£130m Hull City sale on the table

THERE could be a light at the end of the tunnel for Hull City owners the Allams, who have been looking to exit the club for months.

Details of a £130m (HK$1.27bn) deal for the club have been uploaded to the Hong Kong Stock Exchange by Greater China Professional Services, an investment holding company which deals in asset appraisal and advisory services, media advertising and corporate and financial services.

It said that the acquisition would open up new revenue streams in franchising, merchandising and advertising Hull City.

The company, led by managing director Mr Ip Kwok Kwong said that it had entered into an agreement with the Allam family vehicle Allamhouse, owners of Hull City Tigers, but that it was not legally binding as of 13 October 2016.

The terms of the deal with the Chinese consortium are conditional on the agreement of the Football Association Premier League.

The consortium includes Camsing Global, which provides sports event and promotion management.

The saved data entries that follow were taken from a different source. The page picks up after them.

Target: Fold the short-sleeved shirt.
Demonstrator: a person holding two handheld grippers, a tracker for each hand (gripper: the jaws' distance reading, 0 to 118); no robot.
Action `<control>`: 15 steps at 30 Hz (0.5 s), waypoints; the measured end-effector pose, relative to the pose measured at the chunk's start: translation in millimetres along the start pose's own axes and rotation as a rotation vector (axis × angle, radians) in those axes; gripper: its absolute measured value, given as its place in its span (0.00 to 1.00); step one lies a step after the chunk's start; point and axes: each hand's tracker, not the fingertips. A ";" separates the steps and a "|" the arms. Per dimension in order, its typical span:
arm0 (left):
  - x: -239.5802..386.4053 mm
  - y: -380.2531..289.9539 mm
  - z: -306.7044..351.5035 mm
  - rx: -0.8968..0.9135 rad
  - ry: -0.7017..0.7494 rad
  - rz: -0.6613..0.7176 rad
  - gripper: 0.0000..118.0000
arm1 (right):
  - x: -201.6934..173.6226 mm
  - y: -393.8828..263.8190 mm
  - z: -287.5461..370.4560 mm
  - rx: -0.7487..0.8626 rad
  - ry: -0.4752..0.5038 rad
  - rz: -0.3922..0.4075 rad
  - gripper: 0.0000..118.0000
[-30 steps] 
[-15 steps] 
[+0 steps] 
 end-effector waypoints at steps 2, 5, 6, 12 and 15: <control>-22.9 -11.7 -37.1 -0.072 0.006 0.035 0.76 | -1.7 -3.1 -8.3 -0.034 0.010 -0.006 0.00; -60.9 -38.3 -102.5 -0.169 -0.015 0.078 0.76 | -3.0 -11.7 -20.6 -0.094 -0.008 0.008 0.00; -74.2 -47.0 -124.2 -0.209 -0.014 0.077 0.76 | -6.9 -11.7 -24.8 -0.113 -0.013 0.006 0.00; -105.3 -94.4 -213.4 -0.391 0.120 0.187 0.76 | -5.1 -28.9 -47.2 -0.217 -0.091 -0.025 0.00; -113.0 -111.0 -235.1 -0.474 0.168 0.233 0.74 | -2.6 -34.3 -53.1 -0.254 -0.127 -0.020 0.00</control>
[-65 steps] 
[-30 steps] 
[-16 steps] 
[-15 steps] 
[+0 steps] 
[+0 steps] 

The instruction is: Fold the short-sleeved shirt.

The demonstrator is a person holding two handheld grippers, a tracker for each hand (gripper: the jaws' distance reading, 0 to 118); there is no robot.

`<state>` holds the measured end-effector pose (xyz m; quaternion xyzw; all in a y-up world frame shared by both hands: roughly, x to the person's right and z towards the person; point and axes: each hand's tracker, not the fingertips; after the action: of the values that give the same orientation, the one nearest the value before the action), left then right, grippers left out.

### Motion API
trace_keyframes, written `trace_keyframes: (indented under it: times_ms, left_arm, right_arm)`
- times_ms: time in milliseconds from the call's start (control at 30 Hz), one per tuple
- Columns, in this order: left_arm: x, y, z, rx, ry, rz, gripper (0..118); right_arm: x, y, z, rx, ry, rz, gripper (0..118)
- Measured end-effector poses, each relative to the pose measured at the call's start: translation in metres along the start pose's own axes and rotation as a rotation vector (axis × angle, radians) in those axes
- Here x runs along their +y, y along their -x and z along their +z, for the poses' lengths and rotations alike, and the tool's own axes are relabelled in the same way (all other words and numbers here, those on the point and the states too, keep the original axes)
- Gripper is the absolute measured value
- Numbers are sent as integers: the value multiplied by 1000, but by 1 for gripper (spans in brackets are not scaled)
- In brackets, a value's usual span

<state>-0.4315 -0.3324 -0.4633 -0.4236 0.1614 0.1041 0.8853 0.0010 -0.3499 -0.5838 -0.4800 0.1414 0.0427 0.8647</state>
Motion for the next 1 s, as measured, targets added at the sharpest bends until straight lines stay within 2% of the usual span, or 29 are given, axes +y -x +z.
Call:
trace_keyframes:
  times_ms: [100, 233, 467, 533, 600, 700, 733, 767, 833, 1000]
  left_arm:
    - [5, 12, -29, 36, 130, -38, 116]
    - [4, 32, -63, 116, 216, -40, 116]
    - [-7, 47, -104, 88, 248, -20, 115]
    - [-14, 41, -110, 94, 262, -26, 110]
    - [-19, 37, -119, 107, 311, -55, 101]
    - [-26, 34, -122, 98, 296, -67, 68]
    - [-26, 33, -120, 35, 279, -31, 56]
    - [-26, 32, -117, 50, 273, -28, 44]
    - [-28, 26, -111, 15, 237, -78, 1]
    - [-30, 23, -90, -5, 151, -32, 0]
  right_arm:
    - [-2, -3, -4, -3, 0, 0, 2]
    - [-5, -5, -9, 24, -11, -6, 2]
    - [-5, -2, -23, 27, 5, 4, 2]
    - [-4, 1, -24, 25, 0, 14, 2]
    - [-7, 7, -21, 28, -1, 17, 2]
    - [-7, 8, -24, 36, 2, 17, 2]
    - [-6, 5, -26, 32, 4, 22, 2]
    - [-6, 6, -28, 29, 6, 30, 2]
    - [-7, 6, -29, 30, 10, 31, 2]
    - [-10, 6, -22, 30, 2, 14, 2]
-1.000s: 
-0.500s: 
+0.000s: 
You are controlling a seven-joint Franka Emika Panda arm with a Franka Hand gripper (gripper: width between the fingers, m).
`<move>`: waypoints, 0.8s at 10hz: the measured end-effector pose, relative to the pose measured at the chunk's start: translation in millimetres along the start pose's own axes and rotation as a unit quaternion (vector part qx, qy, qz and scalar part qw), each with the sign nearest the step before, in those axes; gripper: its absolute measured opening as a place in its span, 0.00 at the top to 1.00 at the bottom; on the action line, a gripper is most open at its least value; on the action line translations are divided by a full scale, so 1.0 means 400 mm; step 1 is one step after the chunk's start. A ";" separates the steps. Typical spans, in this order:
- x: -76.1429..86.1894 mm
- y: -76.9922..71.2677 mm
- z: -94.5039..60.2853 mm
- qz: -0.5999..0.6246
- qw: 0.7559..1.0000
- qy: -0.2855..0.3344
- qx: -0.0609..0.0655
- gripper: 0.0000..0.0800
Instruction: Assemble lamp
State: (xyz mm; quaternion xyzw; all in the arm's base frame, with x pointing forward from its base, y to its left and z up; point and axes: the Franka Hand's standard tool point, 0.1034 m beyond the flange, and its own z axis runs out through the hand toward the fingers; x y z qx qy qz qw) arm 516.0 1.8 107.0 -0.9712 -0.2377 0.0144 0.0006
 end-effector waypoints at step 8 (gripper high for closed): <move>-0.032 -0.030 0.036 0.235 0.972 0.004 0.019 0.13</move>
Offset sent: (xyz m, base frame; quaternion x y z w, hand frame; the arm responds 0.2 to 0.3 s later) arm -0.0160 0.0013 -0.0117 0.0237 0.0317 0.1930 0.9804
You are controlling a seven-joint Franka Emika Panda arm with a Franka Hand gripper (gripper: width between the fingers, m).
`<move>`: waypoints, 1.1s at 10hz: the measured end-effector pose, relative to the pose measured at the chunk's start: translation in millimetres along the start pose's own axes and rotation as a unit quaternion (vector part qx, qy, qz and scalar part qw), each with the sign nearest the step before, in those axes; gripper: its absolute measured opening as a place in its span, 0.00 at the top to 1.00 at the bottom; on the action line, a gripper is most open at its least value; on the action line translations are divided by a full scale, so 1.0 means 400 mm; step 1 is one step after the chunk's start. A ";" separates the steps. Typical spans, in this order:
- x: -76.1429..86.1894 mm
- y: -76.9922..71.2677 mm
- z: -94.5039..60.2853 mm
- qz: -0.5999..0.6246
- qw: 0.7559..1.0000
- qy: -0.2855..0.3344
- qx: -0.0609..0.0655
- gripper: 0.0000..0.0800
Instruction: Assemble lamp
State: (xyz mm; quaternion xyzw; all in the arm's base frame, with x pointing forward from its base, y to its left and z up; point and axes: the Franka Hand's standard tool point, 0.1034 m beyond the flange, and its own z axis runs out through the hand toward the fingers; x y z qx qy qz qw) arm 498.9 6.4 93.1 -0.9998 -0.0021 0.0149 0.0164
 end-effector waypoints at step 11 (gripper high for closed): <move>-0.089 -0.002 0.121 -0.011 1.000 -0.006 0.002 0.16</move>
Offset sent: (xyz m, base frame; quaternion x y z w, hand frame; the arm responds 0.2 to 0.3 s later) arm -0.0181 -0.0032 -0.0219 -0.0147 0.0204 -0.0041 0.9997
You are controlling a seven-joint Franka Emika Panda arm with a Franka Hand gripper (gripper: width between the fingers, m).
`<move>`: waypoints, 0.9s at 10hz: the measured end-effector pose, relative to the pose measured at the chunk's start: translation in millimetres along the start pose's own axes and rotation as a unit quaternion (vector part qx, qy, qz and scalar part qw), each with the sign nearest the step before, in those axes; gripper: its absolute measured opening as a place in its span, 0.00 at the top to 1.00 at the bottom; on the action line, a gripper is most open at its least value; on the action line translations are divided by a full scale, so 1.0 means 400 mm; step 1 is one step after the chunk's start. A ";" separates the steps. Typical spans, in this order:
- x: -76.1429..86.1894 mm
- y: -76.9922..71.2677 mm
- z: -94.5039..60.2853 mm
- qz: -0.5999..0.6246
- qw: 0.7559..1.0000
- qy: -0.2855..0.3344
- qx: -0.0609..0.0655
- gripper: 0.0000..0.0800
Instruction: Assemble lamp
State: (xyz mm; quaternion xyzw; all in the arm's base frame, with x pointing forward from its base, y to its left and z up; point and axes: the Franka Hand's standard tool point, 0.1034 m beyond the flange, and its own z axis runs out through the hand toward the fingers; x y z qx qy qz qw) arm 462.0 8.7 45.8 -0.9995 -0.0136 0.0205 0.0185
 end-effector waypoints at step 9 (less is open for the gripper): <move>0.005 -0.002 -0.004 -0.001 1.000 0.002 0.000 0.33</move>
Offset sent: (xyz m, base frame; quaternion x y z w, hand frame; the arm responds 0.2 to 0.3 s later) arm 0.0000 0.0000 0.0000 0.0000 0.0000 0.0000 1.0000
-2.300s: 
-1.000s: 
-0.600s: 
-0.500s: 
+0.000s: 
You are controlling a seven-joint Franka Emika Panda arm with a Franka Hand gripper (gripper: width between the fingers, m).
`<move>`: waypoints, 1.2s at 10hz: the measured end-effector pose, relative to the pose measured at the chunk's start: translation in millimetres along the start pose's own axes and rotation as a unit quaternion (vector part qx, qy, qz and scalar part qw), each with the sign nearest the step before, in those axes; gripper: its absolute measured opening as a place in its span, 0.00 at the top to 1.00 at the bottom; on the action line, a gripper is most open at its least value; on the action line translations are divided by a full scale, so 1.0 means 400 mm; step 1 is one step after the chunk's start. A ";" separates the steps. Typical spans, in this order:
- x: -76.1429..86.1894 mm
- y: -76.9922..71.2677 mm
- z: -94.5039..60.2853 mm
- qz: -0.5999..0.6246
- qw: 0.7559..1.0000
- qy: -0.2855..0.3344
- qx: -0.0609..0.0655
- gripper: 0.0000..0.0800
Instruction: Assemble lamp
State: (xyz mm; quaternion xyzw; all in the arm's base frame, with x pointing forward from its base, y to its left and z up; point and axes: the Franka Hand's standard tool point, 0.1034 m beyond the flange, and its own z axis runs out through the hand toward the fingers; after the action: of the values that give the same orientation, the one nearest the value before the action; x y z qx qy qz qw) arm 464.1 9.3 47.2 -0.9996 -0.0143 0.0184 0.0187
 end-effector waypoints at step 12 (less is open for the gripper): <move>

It was founded in 1996 in Hong Kong and has subsidiaries in in Guangzhou, Beijing, Shenzhen, Singapore, Australia and the United States.

Takeover talks from a Chinese consortium led by businesswoman Hawken Xiu Li and her brother Dai Yongge fell through in September after company leaders failed the fit and proper persons test.

Egyptian-born British businessman and Hull City owner Assem Allam, and his son and vice chairman Ehab had put the club up for sale in 2014 after the Football Association denied requests to to change its name officially to Hull Tigers.